Swiss disaster response teams have rehearsed for a scenario in which a major earthquake hits northwestern Switzerland, leaving up to 6,000 people dead, 30,000 missing and over 60,000 injured.

In mid-May, the Swiss Federal Office for Civil Protection (FOCP) put hundreds of experts through their paces as part of a tri-national earthquake disaster exercise that took place near Basel.

Why Basel? The most devastating earthquake recorded in central Europe occurred here in 1356, with a magnitude of 6.5 to 7.0 on the Richter scale. According to seismologists, an earthquake with a similar intensity can be expected to recur about every 1000 years.

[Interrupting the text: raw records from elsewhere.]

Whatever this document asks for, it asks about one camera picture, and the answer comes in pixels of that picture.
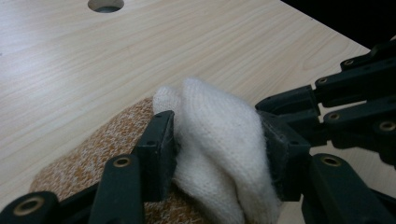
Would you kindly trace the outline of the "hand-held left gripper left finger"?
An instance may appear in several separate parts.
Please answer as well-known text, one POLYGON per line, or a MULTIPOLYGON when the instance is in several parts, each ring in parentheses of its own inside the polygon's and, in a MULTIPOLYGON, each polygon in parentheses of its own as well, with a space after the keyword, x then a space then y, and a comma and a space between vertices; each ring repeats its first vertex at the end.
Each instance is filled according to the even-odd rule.
POLYGON ((144 202, 164 201, 171 186, 177 166, 174 115, 172 110, 155 114, 134 147, 144 202))

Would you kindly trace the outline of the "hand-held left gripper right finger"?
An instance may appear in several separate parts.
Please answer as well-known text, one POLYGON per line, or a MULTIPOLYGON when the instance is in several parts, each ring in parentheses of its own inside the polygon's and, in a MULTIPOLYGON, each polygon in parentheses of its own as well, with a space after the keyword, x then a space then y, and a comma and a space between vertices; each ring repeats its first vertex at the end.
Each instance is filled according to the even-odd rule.
POLYGON ((276 194, 282 202, 298 202, 301 197, 303 166, 310 144, 277 116, 259 113, 267 145, 267 158, 276 194))

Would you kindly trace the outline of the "brown knitted sock white toe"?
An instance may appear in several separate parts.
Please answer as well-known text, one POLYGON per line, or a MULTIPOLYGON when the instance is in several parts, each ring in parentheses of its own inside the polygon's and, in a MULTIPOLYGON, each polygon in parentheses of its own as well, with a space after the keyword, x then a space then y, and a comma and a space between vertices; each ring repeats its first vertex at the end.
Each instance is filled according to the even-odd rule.
POLYGON ((261 119, 242 100, 188 78, 177 111, 177 185, 219 224, 275 224, 261 119))
MULTIPOLYGON (((30 190, 49 190, 66 199, 93 185, 108 159, 132 150, 153 114, 167 109, 179 113, 181 104, 180 91, 160 88, 152 98, 123 110, 81 145, 43 168, 30 190)), ((166 201, 145 204, 147 223, 244 224, 234 182, 204 155, 198 143, 182 134, 186 130, 177 114, 175 134, 180 151, 175 185, 166 201)))

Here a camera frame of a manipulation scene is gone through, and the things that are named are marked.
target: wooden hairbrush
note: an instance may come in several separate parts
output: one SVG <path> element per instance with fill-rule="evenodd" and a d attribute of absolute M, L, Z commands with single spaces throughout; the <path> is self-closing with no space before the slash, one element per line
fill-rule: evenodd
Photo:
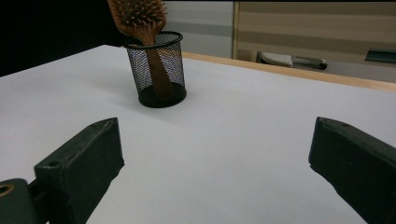
<path fill-rule="evenodd" d="M 166 24 L 161 0 L 107 0 L 117 29 L 138 39 L 144 46 L 155 45 L 155 36 Z M 160 100 L 171 99 L 173 85 L 156 49 L 146 49 L 152 87 Z"/>

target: white table
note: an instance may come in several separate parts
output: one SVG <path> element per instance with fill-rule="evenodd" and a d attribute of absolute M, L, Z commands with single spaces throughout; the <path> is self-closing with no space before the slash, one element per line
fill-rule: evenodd
<path fill-rule="evenodd" d="M 89 223 L 364 223 L 308 163 L 317 117 L 396 146 L 396 94 L 183 59 L 187 98 L 137 100 L 125 49 L 0 78 L 0 180 L 117 117 L 126 165 Z"/>

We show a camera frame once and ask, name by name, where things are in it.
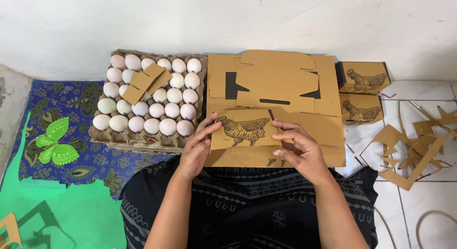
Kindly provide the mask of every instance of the hand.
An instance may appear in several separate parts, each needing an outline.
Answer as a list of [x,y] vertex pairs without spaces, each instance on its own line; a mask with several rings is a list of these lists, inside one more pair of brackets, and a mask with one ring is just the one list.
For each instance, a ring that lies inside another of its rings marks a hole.
[[206,157],[209,154],[209,146],[211,139],[209,134],[219,129],[222,122],[211,124],[218,117],[218,113],[214,112],[209,117],[204,119],[199,125],[194,135],[187,141],[184,151],[181,155],[181,160],[175,173],[182,178],[192,180],[200,174],[205,164]]
[[283,148],[274,151],[274,155],[286,159],[313,184],[333,178],[325,165],[319,144],[305,129],[297,123],[280,120],[274,120],[273,126],[284,130],[283,133],[274,134],[274,139],[293,141],[293,144],[281,141]]

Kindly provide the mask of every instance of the chicken illustration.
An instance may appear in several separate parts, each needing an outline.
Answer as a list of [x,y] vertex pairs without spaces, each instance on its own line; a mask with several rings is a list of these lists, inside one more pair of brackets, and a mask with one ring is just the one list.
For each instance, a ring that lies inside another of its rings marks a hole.
[[343,107],[346,111],[349,111],[349,120],[351,121],[370,122],[373,121],[381,111],[380,106],[369,109],[359,109],[356,106],[353,106],[349,101],[344,101]]
[[348,77],[355,81],[354,84],[354,92],[357,91],[370,91],[379,88],[387,78],[387,74],[379,74],[373,77],[363,77],[362,75],[355,72],[353,69],[349,69],[346,71]]
[[236,147],[244,139],[251,141],[251,146],[253,146],[255,141],[259,140],[259,138],[265,137],[263,127],[269,121],[270,118],[263,118],[258,120],[236,122],[227,119],[226,116],[221,116],[217,120],[217,122],[222,122],[225,134],[233,138],[234,144],[232,147]]

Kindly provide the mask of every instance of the person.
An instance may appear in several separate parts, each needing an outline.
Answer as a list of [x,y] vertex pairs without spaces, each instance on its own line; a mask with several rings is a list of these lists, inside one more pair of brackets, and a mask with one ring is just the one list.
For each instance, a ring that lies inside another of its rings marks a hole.
[[[204,119],[182,155],[142,169],[121,193],[130,249],[326,248],[377,245],[377,172],[345,179],[326,167],[299,124],[274,120],[294,168],[204,168],[217,112]],[[291,139],[293,144],[283,140]]]

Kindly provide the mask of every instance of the black patterned clothing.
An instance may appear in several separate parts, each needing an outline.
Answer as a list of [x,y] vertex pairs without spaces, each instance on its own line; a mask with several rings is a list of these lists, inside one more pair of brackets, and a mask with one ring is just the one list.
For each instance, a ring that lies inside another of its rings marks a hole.
[[[144,247],[179,157],[146,167],[127,183],[121,213],[128,249]],[[331,170],[370,248],[377,244],[373,189],[378,173],[351,179]],[[188,248],[320,248],[316,196],[293,168],[203,168],[192,182]]]

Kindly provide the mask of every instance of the egg tray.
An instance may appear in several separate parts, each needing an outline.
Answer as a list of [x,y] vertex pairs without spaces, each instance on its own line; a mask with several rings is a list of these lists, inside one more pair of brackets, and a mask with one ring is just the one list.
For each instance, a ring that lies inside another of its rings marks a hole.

The large-scale exercise called “Seismo 12” was based on the 14th century earthquake and tasked real-life civil servants and military personnel – over 1600 of them from Switzerland, France and Germany – to respond to one of the worst natural disasters the region could face.

“First responders, such as police and fire fighters, are very well prepared to react in emergency situations,” Hans Guggisberg, director of Seismo 12, told swissinfo.ch. “But for a crisis of this scale, you would have several different organisations working together to achieve the same objective.”

“In order for organisation A to work effectively with organisation B, they need to trust each other. And trust cannot be built during a real crisis. It must be tested, practised and improved before [one occurs]. This interdisciplinary exercise allows that to happen,” Guggisberg said.

Death and destruction

Two hours before the exercise began, all Seismo 12 participants were presented with the same horrifying scenario – though fortunately a fictional one.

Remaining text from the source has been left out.